This past Sunday, November 23, was the final race in the Vancouver Cyclocross Coalition (VCXC) series. A lot of people continue racing into the new year, especially down in the US, but for me this was going to be the last race in my Cyclocross season. The venue was Aldergrove Lake Park, and by some miracle, the rain was holding off. The course was still pretty soaked, and the wind was howling, but it was far from horrible CX weather. I always feel lucky when I can race CX without my hands (or entire body) freezing and going numb. I hadn't planned on racing my bike this deep into November, but I was leading the masters points series, and had a legitimate shot at keeping the lead if I raced Aldergrove. Plus...a hard anaerobic effort fit nicely in my final taper week into cross country Nationals on the 29th.
I got out to Aldergrove with plenty of time to do a couple laps of the course, and see what I was in for. As expected, the course was a serious grinder! It took all the power I had just to keep moving smoothly through some of the sections. This was a course that favoured the 'big-power' guys: long open sections, deep water, and hardly any corners. I would have to race smart just to survive. No crazy anaerobic efforts, just a smooth, threshold output (whenever possible).

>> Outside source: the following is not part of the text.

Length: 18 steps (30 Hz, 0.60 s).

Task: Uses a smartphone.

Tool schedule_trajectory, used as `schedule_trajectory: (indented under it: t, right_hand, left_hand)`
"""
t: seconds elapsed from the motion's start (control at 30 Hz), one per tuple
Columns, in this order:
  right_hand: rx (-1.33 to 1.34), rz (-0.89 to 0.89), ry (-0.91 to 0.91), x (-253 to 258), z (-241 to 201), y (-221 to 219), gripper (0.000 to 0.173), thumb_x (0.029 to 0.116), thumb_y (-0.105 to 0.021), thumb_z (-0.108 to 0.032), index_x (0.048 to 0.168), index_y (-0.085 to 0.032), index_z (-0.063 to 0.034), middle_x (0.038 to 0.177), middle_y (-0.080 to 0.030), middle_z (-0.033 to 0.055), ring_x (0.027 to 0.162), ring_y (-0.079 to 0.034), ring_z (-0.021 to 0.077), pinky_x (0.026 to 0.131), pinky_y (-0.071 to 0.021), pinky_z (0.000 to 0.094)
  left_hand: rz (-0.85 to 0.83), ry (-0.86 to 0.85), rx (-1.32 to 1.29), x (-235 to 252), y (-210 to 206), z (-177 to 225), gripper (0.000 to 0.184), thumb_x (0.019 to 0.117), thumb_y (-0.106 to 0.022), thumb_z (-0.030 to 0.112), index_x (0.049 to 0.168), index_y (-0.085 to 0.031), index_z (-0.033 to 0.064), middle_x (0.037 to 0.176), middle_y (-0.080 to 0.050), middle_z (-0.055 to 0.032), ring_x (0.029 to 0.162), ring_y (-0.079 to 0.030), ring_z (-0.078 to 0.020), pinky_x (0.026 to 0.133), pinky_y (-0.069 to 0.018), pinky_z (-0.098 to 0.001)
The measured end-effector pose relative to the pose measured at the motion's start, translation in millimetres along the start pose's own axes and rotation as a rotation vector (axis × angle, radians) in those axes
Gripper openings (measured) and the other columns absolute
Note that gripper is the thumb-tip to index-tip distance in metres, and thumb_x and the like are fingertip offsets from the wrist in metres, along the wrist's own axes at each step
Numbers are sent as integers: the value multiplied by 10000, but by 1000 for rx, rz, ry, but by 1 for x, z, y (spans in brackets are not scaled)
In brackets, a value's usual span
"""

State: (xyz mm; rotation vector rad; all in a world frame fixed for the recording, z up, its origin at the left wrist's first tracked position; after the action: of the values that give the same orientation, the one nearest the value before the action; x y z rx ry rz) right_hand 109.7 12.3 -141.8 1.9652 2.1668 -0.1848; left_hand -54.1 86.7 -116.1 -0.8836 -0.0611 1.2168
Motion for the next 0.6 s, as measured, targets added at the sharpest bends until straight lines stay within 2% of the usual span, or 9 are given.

The best part about leading the series is that I get called up first. Which means I was able to choose the fastest-tracked line at the start...and I sure needed it! Right from the gun, the guys with big power shot past me into the first corner. David Kvick and Matt Drown jumped ahead, and then Brad went after them. When I saw Brad go past me and up the first little hill, I knew he was going to win the race. He was just flying...it was that obvious.
Those three guys were gone after the first lap, and I settled in with two Atomic riders; Christian and Colin. I knew that there was little chance of me bridging up to the lead group of three, but I was pretty sure I could hold on where I was. Colin was right behind me in series points, so as long as I could finish close to him, I would keep my points lead (David, though ahead in this race, was just a few too many points down to catch up). Race smart, don't take any chances, and don't let Colin get away. Sounds like a simple plan...until I hit the long/fast descent, and it became obvious to me that I had no rear brakes...NONE!
How the hell did I wear through my rear brakes already?
I took a quick look and realized that It wasn't as bad as I thought...I must have clipped the brake calliper on a dismount, and popped the cable out. It was an easy fix: when I got to the top of the long run-up, I stepped aside and put the cable back in place. Both Colin and Christian went past me, but I got right back on their wheels.
We shuffled our positions back and forth for the next few laps until Christian fell off the pace (from a crash I think). Colin moved ahead of me, and stayed there. I was just following his wheel, and protecting my position. There really wasn't anyone close behind us, so I just needed to avoid a crash or a mechanical. I'd like to say that I had some heroic sprint at the end and got past Colin, but that's not the case. He put a small gap on me on the last half lap, and I wasn't able to close it. I definitely raced as hard as I could out there. I minimized my weaknesses and got the most out of my strengths, and managed 5th place. For me, 5th place on that course is a solid result. All the guys ahead of me were just stronger.
Leading the points series was never a goal for me...it just happened. I don't want to pat myself on the back too hard though. A few of the top masters racers didn't compete as masters this year. Bob Welbourne (our masters National Champ) and Kim Steed are the two big names that would have lead the series, but they raced Elite this season. Plus, Matt and James raced several Elite races, missing out on masters points. Both of those guys would have been right in the mix with me. Then there is Brad Issel. The guy is seriously strong. He raced one fewer races than I did (he missed Vanier and Mahon), and he had three wins this year. Had he gotten in one more race, we would have been within a point or two of each other....but most likely he would have taken the series title.
The interesting thing about competing in a series is how consistency usually wins out. I missed one series race this year, as did almost all of the other top masters (except Brad missed two). I had ZERO DNF's from mechanical issues, as opposed to multiple issues every other cross season. I didn't win a race (though I had my chances), but I was always near the top....consistency.
It's pretty impressive how strong the over 40 field is (actually, over 35 yrs old now). There has to be 10 guys (or more) who could win a race on any day. With several of guys moving up to Elite this year, it's most lilkely that I will move up to Elite next season. I am actually looking forward to it. I like the idea of longer races (60+ minutes, as opposed to 45), and having to work my ass off just to not get lapped!
For now though, my bikes are back into the dark part of the basement. I have some serious running to tackle. With The Coastal Challenge coming up at the end of January (kind of the running equivalent of the BC Bike Race), I need to start grinding out some big miles and some big vertical. I'll be getting VERY familiar with the North Shore mountains again!